(What to do)
Of the lines in the data below, write out exactly those from the one holding "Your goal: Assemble" through the one holding "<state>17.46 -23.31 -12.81", both included.

(Exercise data)
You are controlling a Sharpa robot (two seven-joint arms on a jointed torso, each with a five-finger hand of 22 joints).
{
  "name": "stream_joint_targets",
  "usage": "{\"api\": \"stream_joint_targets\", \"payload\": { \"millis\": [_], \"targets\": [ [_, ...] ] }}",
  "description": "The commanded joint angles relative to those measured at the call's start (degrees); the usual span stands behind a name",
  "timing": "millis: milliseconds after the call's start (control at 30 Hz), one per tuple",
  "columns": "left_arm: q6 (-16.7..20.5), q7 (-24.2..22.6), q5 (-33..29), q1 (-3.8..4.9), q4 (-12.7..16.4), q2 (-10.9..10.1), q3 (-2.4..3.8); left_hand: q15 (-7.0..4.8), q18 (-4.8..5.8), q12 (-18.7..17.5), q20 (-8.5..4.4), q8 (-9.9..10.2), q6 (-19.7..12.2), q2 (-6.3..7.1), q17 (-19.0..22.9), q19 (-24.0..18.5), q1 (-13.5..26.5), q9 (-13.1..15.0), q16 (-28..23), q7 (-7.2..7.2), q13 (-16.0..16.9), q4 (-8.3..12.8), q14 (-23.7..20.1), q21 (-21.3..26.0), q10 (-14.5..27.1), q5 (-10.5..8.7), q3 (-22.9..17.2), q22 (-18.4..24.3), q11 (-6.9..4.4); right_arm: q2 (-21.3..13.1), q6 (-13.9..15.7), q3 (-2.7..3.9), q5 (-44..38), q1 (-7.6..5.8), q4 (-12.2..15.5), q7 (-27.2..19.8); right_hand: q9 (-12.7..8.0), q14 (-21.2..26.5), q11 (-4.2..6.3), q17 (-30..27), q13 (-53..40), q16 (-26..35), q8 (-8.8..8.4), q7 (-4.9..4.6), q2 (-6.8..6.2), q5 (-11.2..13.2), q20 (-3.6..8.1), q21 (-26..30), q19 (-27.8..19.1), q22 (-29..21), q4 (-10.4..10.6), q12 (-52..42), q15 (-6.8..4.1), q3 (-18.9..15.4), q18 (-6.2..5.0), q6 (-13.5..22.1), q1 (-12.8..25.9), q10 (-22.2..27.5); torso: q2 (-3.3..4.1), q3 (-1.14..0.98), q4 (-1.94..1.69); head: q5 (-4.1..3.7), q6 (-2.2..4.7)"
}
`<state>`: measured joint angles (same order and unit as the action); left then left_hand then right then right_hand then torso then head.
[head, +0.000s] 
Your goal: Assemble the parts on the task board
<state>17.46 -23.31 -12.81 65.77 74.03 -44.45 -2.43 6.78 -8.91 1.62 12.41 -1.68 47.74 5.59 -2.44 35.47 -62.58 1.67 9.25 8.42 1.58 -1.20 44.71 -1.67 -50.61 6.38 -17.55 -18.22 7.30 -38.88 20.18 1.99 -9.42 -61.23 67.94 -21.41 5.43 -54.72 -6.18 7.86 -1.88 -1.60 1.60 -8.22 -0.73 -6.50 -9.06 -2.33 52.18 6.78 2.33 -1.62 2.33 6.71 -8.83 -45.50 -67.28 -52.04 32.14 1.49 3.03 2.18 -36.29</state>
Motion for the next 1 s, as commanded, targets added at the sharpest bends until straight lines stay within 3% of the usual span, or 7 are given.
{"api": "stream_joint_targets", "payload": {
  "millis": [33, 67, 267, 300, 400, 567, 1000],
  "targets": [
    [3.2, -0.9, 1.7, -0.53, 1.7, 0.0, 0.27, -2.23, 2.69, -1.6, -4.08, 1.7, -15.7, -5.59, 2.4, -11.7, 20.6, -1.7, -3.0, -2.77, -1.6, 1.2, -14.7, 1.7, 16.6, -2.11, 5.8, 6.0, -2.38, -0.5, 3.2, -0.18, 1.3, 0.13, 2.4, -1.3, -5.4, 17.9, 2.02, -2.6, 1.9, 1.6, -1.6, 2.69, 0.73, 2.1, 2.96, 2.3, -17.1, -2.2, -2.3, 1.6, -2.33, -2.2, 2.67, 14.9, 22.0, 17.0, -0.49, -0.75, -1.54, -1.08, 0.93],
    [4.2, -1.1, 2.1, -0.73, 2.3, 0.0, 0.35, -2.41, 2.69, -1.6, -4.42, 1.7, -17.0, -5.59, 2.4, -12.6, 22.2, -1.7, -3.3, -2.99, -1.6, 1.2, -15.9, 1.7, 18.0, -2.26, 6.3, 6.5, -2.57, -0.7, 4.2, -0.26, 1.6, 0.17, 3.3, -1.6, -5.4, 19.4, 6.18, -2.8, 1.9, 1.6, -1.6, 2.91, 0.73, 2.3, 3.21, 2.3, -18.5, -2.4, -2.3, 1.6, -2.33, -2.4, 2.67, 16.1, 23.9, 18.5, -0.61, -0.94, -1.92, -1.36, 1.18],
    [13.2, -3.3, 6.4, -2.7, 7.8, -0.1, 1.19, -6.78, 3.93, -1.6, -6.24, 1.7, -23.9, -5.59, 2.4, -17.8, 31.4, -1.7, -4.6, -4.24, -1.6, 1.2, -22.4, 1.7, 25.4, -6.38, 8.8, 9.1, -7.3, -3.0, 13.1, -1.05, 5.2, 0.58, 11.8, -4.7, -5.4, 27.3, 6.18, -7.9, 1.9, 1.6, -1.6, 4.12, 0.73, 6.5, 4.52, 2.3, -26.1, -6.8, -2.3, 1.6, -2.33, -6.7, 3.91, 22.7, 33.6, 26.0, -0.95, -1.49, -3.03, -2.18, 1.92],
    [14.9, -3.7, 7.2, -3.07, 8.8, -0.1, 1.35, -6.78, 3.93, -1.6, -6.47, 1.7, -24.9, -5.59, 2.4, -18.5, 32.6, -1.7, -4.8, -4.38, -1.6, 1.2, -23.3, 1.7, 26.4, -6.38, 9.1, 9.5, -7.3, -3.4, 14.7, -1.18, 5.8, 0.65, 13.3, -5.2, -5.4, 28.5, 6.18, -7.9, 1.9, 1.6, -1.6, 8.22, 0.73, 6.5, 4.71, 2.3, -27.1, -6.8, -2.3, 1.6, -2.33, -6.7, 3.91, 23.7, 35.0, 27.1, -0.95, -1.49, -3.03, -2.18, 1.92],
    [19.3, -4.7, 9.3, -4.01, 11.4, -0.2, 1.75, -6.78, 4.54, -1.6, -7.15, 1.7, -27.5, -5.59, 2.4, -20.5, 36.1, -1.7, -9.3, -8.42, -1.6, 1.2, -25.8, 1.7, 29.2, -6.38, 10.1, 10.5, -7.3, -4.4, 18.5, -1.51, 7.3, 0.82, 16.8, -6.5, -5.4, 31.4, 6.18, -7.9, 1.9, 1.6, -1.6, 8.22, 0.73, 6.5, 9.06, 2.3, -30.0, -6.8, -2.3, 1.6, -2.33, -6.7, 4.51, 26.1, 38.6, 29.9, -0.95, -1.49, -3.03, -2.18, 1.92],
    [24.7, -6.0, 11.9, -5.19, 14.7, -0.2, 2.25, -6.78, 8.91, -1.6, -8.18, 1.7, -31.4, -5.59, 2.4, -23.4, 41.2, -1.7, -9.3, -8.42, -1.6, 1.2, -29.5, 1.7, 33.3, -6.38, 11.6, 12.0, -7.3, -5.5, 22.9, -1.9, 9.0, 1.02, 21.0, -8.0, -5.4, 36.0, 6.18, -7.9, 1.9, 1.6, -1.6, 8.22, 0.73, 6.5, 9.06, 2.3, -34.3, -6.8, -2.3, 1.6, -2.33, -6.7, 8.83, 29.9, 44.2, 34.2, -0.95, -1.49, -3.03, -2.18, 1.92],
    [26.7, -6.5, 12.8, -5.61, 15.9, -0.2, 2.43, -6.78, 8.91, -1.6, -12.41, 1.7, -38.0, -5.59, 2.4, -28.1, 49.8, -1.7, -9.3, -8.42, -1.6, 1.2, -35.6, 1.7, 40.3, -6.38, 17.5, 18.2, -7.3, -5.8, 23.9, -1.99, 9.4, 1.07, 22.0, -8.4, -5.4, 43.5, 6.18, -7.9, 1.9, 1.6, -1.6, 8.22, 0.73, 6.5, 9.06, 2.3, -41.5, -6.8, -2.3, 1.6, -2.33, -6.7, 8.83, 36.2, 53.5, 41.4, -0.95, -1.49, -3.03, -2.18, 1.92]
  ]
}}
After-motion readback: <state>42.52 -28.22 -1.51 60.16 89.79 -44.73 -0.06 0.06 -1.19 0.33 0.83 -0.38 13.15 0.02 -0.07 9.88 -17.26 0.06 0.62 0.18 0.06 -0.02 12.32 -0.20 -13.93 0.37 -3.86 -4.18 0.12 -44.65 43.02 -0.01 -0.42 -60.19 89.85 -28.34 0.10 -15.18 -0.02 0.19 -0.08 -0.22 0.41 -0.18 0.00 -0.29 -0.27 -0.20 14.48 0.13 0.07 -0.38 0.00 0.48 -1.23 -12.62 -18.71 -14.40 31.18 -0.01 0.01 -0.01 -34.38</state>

(Reply to the exercise)
Your goal: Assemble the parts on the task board
<state>17.46 -23.31 -12.81 65.77 74.03 -44.45 -2.43 6.78 -8.91 1.62 12.41 -1.68 47.74 5.59 -2.44 35.47 -62.58 1.67 9.25 8.42 1.58 -1.20 44.71 -1.67 -50.61 6.38 -17.55 -18.22 7.30 -38.88 20.18 1.99 -9.42 -61.23 67.94 -21.41 5.43 -54.72 -6.18 7.86 -1.88 -1.60 1.60 -8.22 -0.73 -6.50 -9.06 -2.33 52.18 6.78 2.33 -1.62 2.33 6.71 -8.83 -45.50 -67.28 -52.04 32.14 1.49 3.03 2.18 -36.29</state>

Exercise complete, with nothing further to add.